#### [Task item]
Where does the string "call" appear in the material? Copy each line that holds it.
[[ Data block open ]]
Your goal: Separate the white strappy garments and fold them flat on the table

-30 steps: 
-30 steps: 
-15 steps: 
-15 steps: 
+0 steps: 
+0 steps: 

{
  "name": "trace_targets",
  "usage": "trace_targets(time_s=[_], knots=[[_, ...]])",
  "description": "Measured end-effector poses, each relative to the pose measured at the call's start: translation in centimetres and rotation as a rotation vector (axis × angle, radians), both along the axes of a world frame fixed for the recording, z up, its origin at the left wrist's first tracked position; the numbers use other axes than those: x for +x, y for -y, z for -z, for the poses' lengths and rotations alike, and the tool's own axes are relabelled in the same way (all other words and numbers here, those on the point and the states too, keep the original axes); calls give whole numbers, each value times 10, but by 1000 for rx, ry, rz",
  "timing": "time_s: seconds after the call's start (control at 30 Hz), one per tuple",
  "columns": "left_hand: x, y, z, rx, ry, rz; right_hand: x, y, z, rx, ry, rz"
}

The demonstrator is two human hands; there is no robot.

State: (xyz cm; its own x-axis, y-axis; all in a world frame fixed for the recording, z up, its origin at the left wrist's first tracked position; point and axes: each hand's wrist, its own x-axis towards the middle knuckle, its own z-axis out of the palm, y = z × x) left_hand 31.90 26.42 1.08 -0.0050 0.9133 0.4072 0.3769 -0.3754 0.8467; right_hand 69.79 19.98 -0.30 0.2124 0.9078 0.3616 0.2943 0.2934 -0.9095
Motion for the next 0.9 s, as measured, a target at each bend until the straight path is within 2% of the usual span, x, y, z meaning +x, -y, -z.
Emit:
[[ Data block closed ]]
#### [Answer box]
  "description": "Measured end-effector poses, each relative to the pose measured at the call's start: translation in centimetres and rotation as a rotation vector (axis × angle, radians), both along the axes of a world frame fixed for the recording, z up, its origin at the left wrist's first tracked position; the numbers use other axes than those: x for +x, y for -y, z for -z, for the poses' lengths and rotations alike, and the tool's own axes are relabelled in the same way (all other words and numbers here, those on the point and the states too, keep the original axes); calls give whole numbers, each value times 10, but by 1000 for rx, ry, rz",
  "timing": "time_s: seconds after the call's start (control at 30 Hz), one per tuple",

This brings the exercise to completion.